Reverse transcription is the synthesis of single-stranded DNA (complementary DNA, or cDNA) using single-stranded RNA as a template, mediated by reverse transcriptases (RTs). The cDNA can be used as a template for amplification by PCR or to generate a cDNA library. Choosing the correct reverse transcriptase for cDNA synthesis is critical to obtaining high yields of quality, full-length cDNA with full gene representation. The ideal RT will reverse-transcribe even the most difficult types of RNA, such as RNA samples from plants (which are normally degraded, resulting in fewer copies of RNA transcripts). Visualisation of the RT-PCR product stained with tinto rang™ after amplification using Applied Biosystems 2720 Thermal Cycler has been observed under GE ImageQuant GelDoc System.
A Real-Time polymerase chain reaction(Real-Time PCR) is a laboratory technique of molecular biology based on the polymerase chain reaction (PCR), it monitors the amplification of a targeted DNA molecule during the PCR. In conventional PCR, the amplicon, is detected in an end-point analysis. In real-time PCR, the accumulation of amplification product is measured as the reaction progresses, in real time, with product quantification after each cycle. The measured fluorescence is proportional to the total amount of amplicon; the change in fluorescence over time is used to calculate the amount of amplicon produced in each cycle.

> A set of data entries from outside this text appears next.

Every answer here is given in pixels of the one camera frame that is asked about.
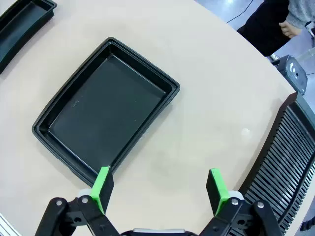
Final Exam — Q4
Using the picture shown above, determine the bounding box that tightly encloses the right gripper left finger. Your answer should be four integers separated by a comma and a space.
34, 166, 121, 236

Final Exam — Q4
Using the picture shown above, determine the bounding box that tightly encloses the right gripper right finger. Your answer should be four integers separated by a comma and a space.
200, 168, 284, 236

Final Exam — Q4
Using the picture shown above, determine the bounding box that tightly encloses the person's left forearm grey sleeve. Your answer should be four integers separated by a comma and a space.
286, 0, 315, 30

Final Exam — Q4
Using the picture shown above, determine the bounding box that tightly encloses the black plastic ESD tray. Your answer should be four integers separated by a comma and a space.
31, 36, 181, 189
0, 0, 58, 74

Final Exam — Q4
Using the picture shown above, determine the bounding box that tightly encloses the person's left hand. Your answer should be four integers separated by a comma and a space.
279, 21, 303, 39

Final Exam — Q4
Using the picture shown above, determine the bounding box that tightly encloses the black slotted board rack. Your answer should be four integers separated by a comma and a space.
237, 92, 315, 234

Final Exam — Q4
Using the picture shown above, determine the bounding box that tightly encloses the white slatted base platform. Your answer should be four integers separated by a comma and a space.
0, 213, 22, 236

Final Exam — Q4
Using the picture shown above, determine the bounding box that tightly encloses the person in grey sweater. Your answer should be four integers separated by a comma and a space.
236, 0, 315, 58

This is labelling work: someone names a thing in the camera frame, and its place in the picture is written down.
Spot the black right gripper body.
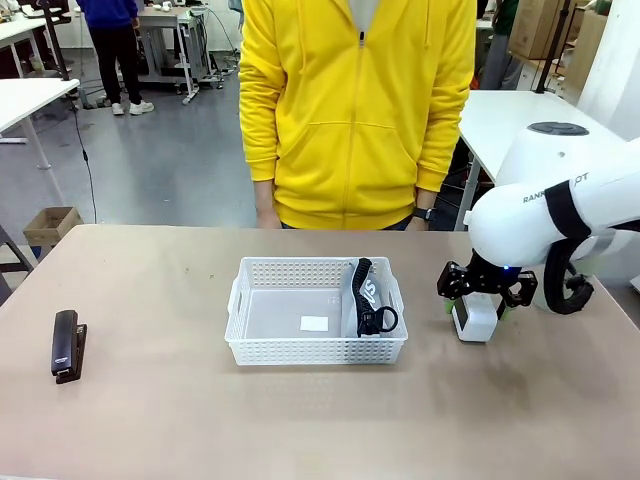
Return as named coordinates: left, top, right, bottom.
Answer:
left=462, top=253, right=522, bottom=297

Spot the white rectangular box device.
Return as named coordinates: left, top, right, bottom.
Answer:
left=451, top=293, right=500, bottom=344

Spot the black stapler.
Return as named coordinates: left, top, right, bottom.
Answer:
left=51, top=309, right=89, bottom=385

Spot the white perforated plastic basket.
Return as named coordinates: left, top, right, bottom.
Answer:
left=224, top=256, right=409, bottom=367

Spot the person's right hand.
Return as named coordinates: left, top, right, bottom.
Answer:
left=254, top=180, right=282, bottom=230

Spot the black office chair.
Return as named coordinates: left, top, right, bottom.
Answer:
left=438, top=144, right=497, bottom=232

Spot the large white table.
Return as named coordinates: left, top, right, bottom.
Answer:
left=457, top=89, right=626, bottom=231

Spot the person in yellow hoodie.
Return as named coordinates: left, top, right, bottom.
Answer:
left=238, top=0, right=477, bottom=230

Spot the bystander in green top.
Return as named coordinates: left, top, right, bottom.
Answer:
left=480, top=0, right=522, bottom=92

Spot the black lamp pole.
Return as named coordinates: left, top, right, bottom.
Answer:
left=533, top=0, right=572, bottom=96

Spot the tall tan cardboard box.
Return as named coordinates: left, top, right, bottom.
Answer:
left=566, top=8, right=610, bottom=92

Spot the large brown cardboard box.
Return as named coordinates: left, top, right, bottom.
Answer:
left=508, top=0, right=592, bottom=61

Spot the grey workshop desk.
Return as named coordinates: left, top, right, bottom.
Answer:
left=135, top=0, right=212, bottom=105

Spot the small open cardboard box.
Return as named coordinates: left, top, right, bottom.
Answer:
left=22, top=206, right=84, bottom=247

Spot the bystander in blue top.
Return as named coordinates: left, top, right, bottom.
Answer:
left=76, top=0, right=156, bottom=117

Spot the dark folding stand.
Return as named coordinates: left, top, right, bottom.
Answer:
left=0, top=224, right=36, bottom=307

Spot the white table with leg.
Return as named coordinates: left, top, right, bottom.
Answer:
left=0, top=77, right=82, bottom=171

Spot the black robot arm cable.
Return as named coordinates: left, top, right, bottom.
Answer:
left=543, top=238, right=597, bottom=317

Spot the black cable bundle with tag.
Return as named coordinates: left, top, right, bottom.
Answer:
left=342, top=257, right=400, bottom=340

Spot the black velcro strap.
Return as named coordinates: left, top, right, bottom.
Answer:
left=544, top=181, right=592, bottom=242

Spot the thin black hanging cable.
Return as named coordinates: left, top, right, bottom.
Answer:
left=73, top=105, right=99, bottom=224

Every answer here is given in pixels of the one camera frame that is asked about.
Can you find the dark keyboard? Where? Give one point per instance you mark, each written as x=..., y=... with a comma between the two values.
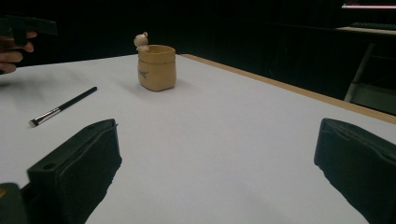
x=373, y=25

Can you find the desk with metal frame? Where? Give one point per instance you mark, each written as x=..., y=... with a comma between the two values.
x=370, y=71

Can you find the monitor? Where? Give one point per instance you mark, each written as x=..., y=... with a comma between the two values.
x=369, y=4

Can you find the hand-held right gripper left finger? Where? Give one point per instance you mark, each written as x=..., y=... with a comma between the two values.
x=74, y=168

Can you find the tan ceramic pen holder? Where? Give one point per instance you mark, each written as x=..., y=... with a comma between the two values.
x=156, y=67

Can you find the black makeup brush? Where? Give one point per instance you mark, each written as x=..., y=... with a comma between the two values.
x=63, y=106

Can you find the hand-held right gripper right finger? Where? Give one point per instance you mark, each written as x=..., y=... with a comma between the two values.
x=361, y=161

Applications of Real-Time PCR/qPCR Assays:

Real-time PCR/qPCR assays have become the tool of choice for the rapid and sensitive determination and quantitation of nucleic acid in various biological samples, with diverse applications such as gene expression analysis, the detection of genetically modified organisms in food, and cancer phenotyping.

In research laboratories, qPCR assays are widely used for the quantitative measurement of gene copy number (gene dosage) in transformed cell lines or the presence of mutant genes.

In combination with reverse-transcription PCR (RT-PCR), qPCR assays can be used to precisely quantitate changes in gene expression, for example, an increase or decrease in expression in response to different environmental conditions or drug treatment, by measuring changes in cellular mRNA levels.

Various assays, master mixes and kits using tinto rang dye and probes can be customized for specific applications and techniques.